§ **TRY IT**: In the listing that follows, the lines starting at the one containing "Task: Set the" and ending at the one containing "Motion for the" are to be returned exactly, both boundary lines included, and no others.

§ **DATA SEGMENT**:
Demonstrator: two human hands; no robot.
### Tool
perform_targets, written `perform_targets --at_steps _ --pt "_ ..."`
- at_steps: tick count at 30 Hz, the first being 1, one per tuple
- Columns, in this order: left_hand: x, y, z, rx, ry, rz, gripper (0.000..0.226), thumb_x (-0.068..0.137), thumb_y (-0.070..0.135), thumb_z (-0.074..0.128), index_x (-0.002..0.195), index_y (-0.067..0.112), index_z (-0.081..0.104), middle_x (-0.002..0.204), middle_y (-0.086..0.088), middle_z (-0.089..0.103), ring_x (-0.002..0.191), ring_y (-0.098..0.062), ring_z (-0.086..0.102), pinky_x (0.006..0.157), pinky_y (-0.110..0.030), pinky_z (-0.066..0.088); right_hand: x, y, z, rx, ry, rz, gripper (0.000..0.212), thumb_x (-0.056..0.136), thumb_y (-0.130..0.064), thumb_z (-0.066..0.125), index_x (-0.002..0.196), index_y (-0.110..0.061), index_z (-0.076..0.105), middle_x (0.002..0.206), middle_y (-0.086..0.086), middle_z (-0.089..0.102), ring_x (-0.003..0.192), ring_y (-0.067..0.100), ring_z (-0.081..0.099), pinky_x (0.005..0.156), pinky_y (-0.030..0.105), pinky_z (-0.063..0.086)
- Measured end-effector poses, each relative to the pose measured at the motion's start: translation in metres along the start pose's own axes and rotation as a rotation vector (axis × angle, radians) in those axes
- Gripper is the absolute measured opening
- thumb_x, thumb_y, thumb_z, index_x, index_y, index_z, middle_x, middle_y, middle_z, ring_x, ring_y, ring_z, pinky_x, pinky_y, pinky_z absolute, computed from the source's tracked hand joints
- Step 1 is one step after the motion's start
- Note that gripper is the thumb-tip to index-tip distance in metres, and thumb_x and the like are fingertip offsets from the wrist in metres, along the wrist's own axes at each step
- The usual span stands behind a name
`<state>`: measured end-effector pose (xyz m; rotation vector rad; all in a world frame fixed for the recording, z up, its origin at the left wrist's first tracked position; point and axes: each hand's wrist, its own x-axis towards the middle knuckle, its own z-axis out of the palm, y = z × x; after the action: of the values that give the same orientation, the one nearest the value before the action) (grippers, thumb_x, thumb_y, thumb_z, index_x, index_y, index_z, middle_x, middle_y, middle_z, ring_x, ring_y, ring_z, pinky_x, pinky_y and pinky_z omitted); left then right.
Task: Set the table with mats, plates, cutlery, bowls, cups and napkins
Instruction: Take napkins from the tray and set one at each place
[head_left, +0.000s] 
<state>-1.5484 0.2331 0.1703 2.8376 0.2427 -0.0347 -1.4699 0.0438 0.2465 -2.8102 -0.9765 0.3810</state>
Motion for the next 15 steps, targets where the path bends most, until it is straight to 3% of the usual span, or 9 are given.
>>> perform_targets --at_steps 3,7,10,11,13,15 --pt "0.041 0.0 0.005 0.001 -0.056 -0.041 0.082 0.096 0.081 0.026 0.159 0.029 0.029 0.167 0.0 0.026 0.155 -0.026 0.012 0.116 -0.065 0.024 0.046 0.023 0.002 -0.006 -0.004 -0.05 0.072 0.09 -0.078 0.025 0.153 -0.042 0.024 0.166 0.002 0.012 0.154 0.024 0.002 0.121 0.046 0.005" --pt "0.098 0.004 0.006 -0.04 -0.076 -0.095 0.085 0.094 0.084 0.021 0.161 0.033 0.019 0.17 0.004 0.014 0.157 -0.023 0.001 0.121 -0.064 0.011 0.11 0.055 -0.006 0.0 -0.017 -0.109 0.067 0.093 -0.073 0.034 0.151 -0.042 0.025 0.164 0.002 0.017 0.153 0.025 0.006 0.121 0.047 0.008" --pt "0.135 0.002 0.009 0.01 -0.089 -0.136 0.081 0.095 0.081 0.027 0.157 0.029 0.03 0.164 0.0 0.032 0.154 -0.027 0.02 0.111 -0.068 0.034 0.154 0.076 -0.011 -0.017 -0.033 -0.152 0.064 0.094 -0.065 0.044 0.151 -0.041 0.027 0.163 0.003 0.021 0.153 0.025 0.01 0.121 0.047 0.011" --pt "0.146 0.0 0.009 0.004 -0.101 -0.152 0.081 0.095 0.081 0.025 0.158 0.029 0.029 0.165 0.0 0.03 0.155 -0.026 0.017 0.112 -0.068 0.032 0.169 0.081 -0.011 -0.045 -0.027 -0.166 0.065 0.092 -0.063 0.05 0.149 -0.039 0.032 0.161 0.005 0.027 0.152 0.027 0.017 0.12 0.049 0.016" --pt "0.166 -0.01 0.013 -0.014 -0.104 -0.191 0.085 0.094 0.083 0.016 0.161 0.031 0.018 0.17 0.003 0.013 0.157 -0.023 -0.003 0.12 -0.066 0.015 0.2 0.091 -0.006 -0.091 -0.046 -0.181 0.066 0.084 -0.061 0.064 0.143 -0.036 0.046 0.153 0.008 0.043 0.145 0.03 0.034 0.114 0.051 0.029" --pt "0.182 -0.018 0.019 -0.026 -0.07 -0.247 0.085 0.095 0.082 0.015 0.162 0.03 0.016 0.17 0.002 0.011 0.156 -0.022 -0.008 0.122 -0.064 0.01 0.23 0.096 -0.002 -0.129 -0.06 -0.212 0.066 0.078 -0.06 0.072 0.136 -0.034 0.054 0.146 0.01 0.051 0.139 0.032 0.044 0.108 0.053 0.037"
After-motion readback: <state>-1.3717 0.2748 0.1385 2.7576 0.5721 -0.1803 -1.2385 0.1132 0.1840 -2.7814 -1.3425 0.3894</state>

§ **PROBLEM SOLUTION**:
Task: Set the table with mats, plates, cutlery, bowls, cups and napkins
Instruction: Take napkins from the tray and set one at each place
[head_left, +0.000s] 
<state>-1.5484 0.2331 0.1703 2.8376 0.2427 -0.0347 -1.4699 0.0438 0.2465 -2.8102 -0.9765 0.3810</state>
Motion for the next 15 steps, targets where the path bends most, until it is straight to 3% of the usual span, or 9 are given.

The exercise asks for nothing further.